The narrator Red explains that he’s central to Shawshank prison culture because he knows how to smuggle contraband. In 1938, at age 20, Red was incarcerated for cutting the brakes on his wife’s car, killing her and two people hitching a ride. He claims to talk about himself only as background to his real story—the story of Andy Dufresne.
In 1948, 30-year-old banker Andy Dufresne is wrongly convicted of murdering his wife Linda and her lover Glenn Quentin and is sent to Shawshank prison. Soon after entering prison, Andy is targeted by a gang of rapists. When Andy approaches Red in the exercise yard and asks Red to get him a rock-hammer, Red worries Andy may use it as a weapon. Andy explains he wants to use it for his hobby, collecting rocks. Though rapists repeatedly target Andy, and though he repeatedly enters solitary confinement as punishment for fighting back, he never uses the rock-hammer as a weapon, earning Red’s goodwill. In 1949, Andy—acting secretive and embarrassed—asks Red for a Rita Hayworth pin-up poster. Red, amused, gets it for him. Andy continues to buy pin-up posters from Red throughout his incarceration.
In 1950, Andy, Red, and some other prisoners are working outside, tarring a roof, when they overhear a guard named Byron Hadley complaining about having to pay taxes on an inheritance. Andy asks Hadley whether Hadley trusts his wife. When Hadley and another guard threaten to throw Andy off the roof for impertinence, Andy explains: an IRS loophole allows a person to make a one-time, tax-free gift to their spouse. Hadley can give the inheritance to his wife and avoid the taxes. Andy offers to do the gift paperwork for Hadley if Hadley gets beers for the prisoners tarring the roof. Hadley agrees, making Andy a legend among other prisoners. After this, Andy begins helping the prison staff to do their taxes and to launder money from their illicit activities (drug dealing, embezzlement, racketeering, etc.). In return, the guards keep him safe from rapists and the administration makes sure he never has to have a cellmate.
In 1962, Tommy Williams enters Shawshank prison. In 1963, after learning why Andy is in prison, Tommy tells Andy that during a previous incarceration at another prison, Tommy had a cellmate named Elwood Blatch, in for burglary, who bragged about having gotten away with murder. Blatch killed a golf instructor named Glenn Quentin and Glenn’s girlfriend during a burglary, but the girlfriend’s husband was convicted for it. Tommy’s description of Blatch matches Andy’s memory of an employee at the country club where his wife met Glenn. Andy goes to the current warden, Samuel Norton, for whom he launders money, and tells him the story. Norton—perhaps afraid Andy will inform on him if Andy is freed—claims not to believe the story and transfers Tommy to a lower-security prison as a bribe to shut him up.

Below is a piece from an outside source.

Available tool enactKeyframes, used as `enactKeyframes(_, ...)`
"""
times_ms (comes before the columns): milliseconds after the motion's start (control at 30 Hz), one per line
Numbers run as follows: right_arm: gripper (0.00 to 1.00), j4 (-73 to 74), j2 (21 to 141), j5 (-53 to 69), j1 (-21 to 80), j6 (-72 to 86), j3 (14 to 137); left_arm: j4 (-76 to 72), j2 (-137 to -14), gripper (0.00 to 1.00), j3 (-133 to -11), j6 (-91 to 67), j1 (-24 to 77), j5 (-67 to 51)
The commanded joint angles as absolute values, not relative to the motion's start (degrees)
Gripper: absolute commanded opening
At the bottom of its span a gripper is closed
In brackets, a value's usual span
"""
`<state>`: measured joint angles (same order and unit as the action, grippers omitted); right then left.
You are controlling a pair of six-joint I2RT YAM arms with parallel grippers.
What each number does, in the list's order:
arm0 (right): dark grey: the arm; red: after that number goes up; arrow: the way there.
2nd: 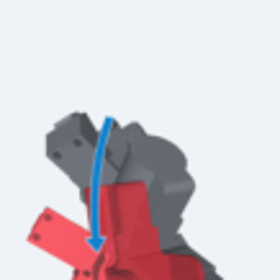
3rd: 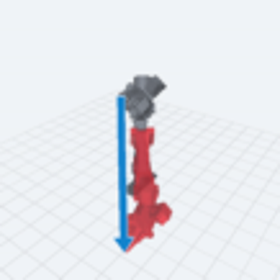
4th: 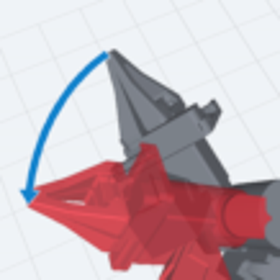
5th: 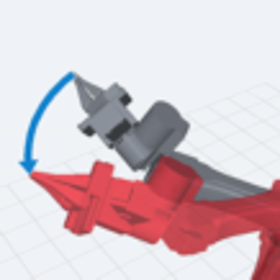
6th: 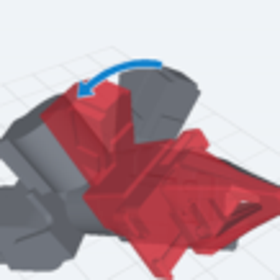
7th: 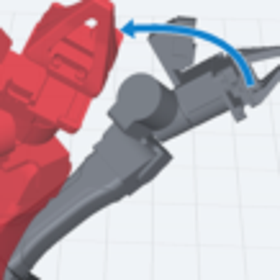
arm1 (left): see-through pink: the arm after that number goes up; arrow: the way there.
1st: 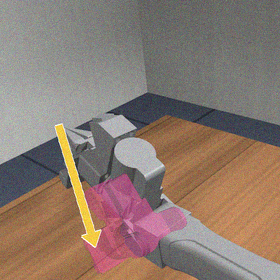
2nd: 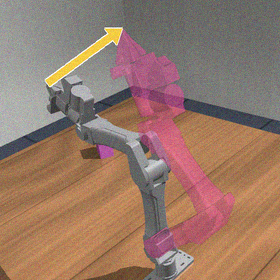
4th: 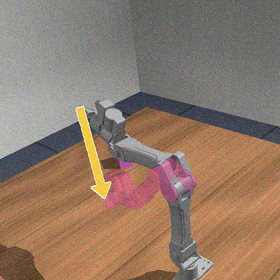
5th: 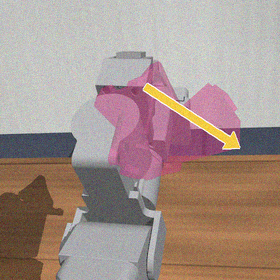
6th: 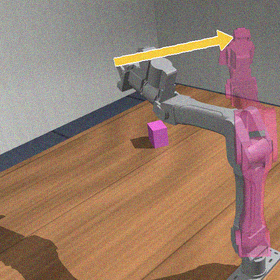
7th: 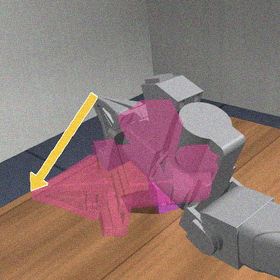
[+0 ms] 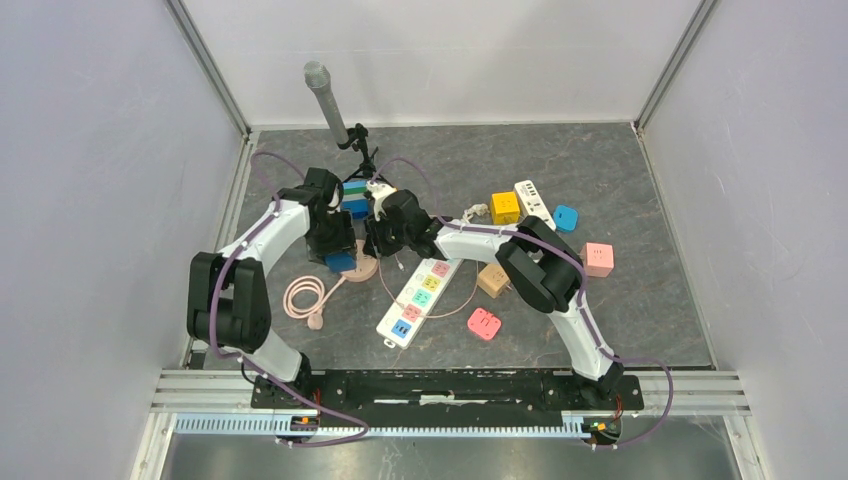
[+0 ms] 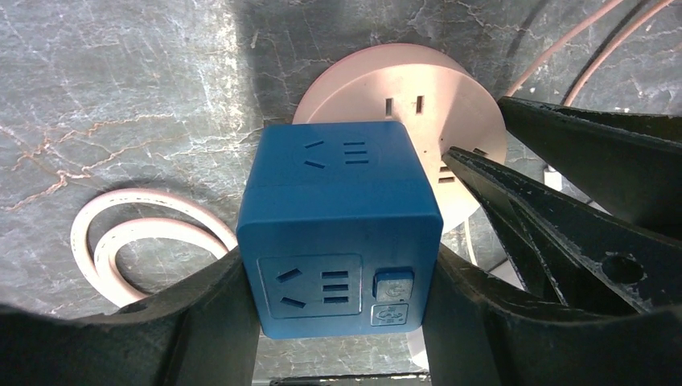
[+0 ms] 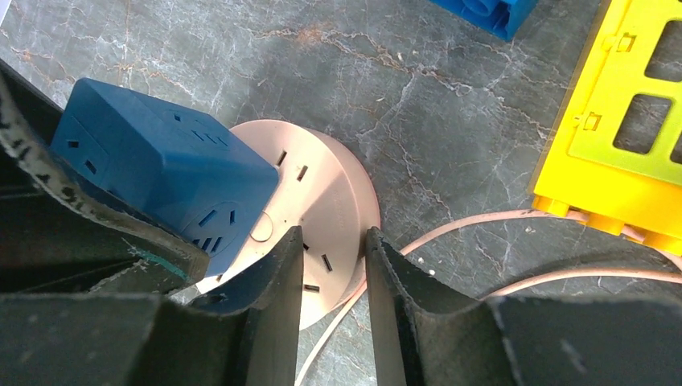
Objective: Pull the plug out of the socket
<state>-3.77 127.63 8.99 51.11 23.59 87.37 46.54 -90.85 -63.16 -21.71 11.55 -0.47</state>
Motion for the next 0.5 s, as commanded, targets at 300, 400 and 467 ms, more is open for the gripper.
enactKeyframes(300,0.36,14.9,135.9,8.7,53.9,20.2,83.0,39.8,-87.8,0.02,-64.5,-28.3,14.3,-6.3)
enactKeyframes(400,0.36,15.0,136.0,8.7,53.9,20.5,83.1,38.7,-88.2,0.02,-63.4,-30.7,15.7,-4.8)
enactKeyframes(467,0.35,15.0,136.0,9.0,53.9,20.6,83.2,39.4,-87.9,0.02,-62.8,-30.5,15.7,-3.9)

From 1963 to 1967, Andy suffers depressed moods silently. Then, in 1967, his mood improves. One day, in the exercise yard, Andy tells Red that once he’s left prison, he plans to open a hotel in Zihuatanejo, Mexico. When Red asks how Andy will buy a hotel, Andy explains that after he was accused of murder, his war buddy Jim helped him transfer his wealth to a fake identity, Peter Stevens. Jim has since died, so Andy can’t access the money in prison—but Jim left the key to Peter Stevens’s safe deposit box underneath a paperweight in a hayfield in a town near Shawshank. If Andy can access the key, he’ll have a new identity and a small fortune. Then Andy says he could use a man like Red to help with the hotel business. Red demurs, claiming he’s been in prison too long to survive in the free world. Andy insists Red should think about it.

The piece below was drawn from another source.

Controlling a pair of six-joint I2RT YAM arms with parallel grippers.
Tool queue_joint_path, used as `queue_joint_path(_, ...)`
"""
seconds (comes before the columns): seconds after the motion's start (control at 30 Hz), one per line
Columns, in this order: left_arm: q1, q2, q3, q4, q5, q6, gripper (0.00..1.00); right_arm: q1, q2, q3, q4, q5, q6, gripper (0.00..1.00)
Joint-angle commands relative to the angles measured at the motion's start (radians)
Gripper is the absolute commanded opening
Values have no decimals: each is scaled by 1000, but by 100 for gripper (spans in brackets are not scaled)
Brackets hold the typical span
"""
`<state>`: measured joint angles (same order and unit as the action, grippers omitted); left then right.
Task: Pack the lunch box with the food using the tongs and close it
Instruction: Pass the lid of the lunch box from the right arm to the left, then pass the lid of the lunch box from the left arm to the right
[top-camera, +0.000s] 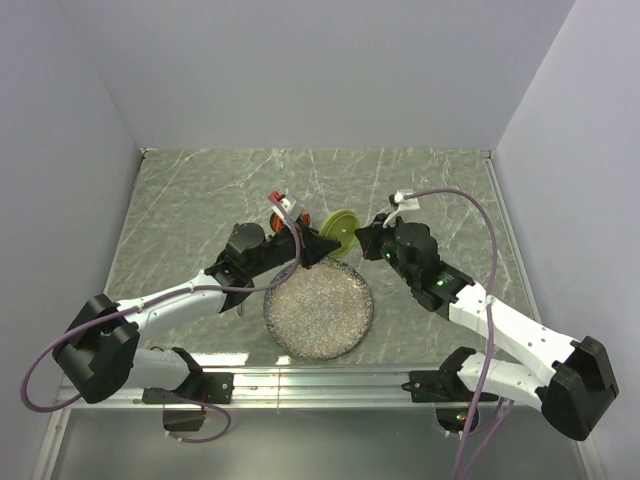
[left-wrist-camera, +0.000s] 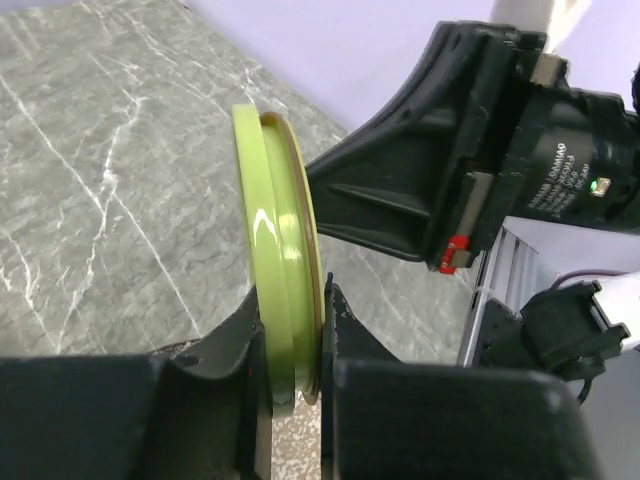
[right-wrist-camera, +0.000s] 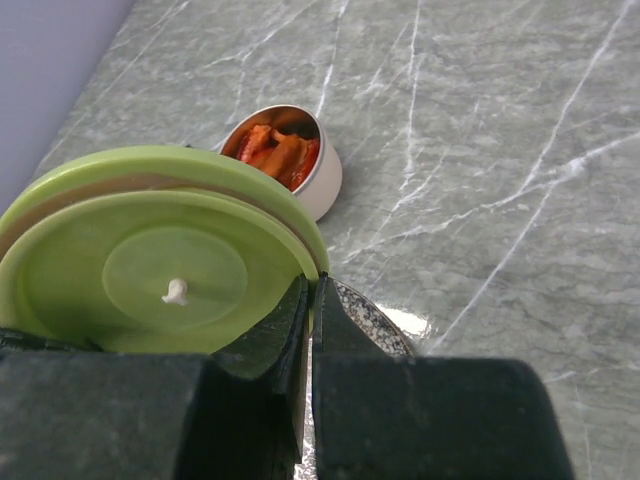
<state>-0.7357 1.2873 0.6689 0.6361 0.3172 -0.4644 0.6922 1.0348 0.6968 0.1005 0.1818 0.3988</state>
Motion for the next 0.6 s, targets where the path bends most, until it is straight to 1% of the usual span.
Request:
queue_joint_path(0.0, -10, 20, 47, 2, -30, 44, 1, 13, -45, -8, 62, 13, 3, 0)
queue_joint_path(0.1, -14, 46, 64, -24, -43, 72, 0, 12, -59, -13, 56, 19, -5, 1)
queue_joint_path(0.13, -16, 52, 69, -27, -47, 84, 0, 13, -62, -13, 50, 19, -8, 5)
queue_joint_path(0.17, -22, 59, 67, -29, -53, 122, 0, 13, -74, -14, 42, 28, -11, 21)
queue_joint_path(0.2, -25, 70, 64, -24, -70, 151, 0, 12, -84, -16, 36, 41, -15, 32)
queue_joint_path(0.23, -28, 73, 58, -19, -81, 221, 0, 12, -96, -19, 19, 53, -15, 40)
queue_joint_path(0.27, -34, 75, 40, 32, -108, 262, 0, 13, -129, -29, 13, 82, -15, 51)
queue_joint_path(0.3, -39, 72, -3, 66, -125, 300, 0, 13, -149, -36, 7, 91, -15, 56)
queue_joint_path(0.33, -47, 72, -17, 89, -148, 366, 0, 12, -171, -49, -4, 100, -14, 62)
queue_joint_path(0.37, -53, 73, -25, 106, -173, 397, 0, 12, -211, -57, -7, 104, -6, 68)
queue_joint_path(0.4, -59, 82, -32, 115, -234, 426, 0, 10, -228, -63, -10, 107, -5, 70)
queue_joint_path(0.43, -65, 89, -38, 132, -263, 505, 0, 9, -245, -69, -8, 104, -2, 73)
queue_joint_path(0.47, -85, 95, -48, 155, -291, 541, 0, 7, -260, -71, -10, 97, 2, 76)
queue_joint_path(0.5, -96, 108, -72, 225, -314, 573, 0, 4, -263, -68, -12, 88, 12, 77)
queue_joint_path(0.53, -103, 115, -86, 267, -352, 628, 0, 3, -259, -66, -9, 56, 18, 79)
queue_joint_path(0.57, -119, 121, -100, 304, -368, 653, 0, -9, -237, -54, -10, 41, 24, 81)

One morning in 1975, guards discover Andy’s missing. Enraged, Norton searches Andy’s cell, tears down his pin-up poster, and finds a hidden hole in Andy’s cell wall. A guard, searching the hole, discovers that Andy tunneled to a sewer pipe and broke a hole in it using his rock-hammer, which he subsequently abandoned. Andy presumably then escaped the prison through the sewer system. Later in 1975, Red receives a blank postcard from a town on the U.S.-Mexico border, which he believes is a coded message from Andy communicating that Andy is free and chasing his dream. Red reveals he’s been writing Andy’s story since he received the postcard and now, in 1976, has finished.
In 1977, Red is paroled and resumes his story. After his release, he finds the free world so disorienting that he considers committing another crime to return to prison; instead, to distract himself, he goes searching for the paperweight in the hayfield that Andy told him about. When he finds it, he discovers an envelope containing $1,000 and a letter from Andy suggesting that Red join him in Mexico. Red, scared but full of hope, decides to break parole and join Andy in Mexico.